In the UK, Dean served in a fundraising role as a national development manager for children's services with the National Society for the Prevention of Cruelty to Children. She was born in Sevenoaks, England and worked in fundraising and development in organizations offering child protection social work and community-based social services across Great Britain for more than 20 years.

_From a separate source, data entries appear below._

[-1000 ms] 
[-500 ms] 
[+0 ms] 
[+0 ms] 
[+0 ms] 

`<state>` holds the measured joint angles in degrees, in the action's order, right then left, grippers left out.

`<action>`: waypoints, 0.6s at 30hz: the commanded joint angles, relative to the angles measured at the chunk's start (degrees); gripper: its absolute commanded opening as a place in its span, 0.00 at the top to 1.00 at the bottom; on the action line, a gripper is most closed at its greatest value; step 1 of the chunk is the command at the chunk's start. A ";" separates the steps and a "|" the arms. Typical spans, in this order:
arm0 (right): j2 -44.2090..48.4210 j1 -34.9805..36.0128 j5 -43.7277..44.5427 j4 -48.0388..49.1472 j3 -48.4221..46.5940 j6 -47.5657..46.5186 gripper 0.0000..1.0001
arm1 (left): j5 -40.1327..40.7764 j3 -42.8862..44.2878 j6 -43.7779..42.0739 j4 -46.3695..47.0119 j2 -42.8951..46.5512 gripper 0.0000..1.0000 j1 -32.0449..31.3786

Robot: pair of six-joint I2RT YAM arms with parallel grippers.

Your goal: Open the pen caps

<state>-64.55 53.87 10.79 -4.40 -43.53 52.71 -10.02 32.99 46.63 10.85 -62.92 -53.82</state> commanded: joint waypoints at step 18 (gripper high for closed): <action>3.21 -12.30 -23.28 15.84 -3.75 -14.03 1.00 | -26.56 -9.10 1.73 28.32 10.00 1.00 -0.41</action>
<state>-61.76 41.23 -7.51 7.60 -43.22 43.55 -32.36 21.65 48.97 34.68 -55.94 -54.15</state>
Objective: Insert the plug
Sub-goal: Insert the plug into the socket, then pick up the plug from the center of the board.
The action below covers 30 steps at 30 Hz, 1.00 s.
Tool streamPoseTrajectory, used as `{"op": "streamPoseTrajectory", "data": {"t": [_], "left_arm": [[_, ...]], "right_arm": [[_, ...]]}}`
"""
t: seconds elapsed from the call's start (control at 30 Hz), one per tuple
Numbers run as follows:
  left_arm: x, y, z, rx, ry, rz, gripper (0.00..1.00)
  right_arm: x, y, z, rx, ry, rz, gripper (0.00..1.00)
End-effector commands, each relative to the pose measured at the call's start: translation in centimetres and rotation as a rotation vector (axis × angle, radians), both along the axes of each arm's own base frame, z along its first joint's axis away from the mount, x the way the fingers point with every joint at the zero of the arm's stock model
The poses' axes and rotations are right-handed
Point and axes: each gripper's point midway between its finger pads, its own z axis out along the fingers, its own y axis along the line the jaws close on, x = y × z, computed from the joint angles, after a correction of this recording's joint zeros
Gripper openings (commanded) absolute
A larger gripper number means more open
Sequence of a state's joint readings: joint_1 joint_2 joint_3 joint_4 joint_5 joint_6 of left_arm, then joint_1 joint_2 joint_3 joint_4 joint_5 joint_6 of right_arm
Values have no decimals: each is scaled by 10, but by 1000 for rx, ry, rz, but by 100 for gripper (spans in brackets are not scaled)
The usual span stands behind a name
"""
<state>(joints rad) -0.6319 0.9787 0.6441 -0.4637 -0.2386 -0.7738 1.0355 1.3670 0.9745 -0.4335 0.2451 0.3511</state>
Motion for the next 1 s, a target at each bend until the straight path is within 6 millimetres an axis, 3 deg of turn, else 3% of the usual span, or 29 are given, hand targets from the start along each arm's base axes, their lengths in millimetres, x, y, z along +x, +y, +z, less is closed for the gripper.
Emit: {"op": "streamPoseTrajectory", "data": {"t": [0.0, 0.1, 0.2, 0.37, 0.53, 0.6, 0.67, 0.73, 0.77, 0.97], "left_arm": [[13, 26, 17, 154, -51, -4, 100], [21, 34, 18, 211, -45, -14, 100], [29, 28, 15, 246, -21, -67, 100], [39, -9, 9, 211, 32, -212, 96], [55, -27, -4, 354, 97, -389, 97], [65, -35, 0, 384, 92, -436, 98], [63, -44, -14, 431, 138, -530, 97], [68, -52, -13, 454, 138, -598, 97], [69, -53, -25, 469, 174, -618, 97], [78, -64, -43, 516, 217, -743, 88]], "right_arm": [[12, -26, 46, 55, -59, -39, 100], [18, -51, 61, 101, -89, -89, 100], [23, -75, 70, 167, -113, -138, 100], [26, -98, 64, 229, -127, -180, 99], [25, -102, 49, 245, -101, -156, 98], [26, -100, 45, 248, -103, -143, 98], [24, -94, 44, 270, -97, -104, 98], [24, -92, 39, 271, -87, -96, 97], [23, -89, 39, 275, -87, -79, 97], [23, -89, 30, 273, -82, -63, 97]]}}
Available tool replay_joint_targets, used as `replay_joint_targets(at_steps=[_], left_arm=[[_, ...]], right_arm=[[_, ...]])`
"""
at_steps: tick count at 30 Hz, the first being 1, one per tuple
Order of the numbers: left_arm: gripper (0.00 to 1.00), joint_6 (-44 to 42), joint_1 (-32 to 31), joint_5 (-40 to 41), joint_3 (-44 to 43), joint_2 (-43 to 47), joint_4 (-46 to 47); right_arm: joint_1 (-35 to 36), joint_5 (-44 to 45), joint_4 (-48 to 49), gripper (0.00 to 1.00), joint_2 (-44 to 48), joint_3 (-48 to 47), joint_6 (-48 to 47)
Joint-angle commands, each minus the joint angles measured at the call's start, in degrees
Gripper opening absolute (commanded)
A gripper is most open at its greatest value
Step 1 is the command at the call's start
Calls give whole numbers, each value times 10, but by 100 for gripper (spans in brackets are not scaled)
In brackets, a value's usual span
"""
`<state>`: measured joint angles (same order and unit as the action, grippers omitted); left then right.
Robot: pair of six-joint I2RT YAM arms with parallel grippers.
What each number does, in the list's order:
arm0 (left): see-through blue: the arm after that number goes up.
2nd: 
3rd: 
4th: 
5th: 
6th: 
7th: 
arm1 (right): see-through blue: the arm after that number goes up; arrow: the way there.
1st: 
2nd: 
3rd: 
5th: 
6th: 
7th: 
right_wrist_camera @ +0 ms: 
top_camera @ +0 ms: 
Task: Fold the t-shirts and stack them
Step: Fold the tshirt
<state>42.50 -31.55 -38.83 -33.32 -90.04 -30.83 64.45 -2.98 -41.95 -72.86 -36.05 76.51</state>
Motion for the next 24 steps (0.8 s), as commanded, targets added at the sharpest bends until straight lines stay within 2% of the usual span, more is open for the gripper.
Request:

In 2014, Dean received a certificate in executive study for six months of online part-time study at Royal Roads University.

Electoral record

References

British Columbia New Democratic Party MLAs
British emigrants to Canada
Canadian social workers
English emigrants to Canada
Living people
People from Sevenoaks
Royal Roads University alumni
Women MLAs in British Columbia
21st-century Canadian politicians
21st-century Canadian women politicians
National Society for the Prevention of Cruelty to Children people
Year of birth missing (living people)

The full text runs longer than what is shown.